What is expected
Check the material that follows for the word "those" and say how many lines contain it, with no other words.

####################

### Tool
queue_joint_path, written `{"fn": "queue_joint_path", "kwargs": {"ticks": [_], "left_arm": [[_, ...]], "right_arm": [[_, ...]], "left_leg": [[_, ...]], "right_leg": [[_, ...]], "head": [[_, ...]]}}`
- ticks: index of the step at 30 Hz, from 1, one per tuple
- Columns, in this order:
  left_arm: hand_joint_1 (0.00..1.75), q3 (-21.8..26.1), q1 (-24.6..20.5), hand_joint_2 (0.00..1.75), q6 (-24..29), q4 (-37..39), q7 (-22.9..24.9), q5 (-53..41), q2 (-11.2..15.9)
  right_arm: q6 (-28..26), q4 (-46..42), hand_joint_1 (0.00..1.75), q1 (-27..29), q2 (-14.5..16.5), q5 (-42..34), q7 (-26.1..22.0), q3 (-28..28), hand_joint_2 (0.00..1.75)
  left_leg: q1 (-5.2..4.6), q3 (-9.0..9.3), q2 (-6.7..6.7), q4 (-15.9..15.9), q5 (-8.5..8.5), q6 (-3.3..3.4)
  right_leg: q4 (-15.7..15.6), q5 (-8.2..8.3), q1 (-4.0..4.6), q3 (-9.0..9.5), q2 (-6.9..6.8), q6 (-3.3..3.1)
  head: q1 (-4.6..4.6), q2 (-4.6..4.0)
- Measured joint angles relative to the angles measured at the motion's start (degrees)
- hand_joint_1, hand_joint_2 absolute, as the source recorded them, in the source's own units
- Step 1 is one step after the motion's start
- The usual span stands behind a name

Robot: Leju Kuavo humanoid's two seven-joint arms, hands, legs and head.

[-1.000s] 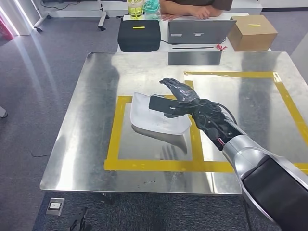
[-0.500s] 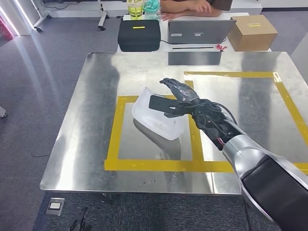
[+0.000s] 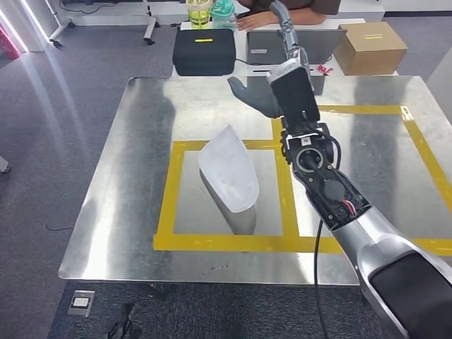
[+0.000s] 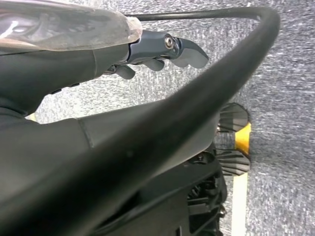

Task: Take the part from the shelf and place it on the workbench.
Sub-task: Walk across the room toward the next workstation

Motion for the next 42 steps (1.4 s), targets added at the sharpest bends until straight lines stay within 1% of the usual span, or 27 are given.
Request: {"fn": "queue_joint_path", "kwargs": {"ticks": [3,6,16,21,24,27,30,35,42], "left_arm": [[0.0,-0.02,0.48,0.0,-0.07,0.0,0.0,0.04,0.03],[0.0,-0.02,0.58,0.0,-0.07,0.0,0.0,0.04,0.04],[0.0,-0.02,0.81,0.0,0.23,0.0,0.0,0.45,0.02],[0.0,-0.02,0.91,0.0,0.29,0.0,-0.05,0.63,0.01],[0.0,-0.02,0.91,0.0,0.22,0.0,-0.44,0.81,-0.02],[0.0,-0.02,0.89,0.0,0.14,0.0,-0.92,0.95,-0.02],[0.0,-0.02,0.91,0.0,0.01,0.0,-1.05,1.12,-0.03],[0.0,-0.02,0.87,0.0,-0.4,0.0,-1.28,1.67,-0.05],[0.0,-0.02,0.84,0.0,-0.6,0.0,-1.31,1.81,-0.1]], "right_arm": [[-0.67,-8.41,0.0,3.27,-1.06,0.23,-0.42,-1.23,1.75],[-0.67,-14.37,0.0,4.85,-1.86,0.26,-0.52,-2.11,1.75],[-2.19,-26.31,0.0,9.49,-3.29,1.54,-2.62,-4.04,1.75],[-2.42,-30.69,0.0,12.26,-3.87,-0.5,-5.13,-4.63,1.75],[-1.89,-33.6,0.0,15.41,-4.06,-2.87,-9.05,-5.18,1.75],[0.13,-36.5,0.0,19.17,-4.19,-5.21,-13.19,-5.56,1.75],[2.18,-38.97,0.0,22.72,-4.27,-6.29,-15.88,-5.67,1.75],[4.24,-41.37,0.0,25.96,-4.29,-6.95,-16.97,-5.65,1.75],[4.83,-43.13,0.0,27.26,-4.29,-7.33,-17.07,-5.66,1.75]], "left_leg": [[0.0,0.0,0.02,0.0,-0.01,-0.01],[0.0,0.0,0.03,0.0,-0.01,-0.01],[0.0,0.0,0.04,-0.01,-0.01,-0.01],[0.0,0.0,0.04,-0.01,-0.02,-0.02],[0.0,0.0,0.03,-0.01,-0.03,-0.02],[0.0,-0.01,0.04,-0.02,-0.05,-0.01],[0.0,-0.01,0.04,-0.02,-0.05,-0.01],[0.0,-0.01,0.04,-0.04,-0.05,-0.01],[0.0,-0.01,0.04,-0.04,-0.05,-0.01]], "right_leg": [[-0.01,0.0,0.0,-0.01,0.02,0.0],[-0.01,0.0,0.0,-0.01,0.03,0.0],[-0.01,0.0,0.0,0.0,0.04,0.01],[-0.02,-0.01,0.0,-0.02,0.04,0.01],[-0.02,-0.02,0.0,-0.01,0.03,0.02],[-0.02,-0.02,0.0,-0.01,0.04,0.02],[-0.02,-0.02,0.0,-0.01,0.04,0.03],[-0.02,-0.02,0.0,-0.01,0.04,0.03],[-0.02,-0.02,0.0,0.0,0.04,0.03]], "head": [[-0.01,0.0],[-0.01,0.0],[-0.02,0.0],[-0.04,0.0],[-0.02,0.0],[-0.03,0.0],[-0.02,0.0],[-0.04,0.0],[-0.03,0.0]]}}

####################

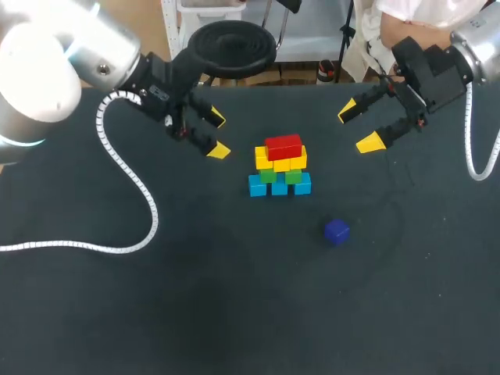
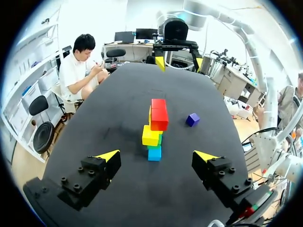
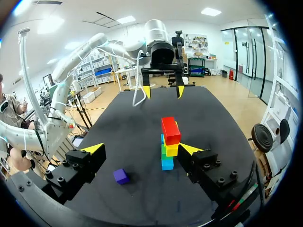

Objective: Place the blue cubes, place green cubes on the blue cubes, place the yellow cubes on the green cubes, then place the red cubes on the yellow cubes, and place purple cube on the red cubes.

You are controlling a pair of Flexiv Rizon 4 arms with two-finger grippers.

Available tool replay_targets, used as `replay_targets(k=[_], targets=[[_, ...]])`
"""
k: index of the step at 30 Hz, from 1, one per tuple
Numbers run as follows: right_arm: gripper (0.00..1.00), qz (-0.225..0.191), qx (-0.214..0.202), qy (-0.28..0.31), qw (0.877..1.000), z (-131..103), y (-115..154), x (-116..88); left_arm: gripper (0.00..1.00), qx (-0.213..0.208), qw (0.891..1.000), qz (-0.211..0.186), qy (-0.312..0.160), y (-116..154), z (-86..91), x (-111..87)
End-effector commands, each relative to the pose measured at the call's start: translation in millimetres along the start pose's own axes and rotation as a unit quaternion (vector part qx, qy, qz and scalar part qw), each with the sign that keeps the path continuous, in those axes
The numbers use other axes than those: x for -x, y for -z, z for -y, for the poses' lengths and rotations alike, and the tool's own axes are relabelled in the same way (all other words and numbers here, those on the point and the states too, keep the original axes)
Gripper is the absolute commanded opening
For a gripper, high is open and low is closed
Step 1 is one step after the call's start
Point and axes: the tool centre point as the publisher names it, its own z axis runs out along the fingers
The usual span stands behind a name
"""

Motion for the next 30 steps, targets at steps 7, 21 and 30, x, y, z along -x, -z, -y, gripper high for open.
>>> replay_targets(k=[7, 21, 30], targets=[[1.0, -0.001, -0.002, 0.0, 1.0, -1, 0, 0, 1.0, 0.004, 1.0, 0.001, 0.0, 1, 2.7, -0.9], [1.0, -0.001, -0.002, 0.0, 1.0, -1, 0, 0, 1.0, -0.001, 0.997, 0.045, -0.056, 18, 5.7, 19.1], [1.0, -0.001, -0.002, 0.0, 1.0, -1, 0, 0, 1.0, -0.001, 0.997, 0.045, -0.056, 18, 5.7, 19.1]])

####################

Exercise output
2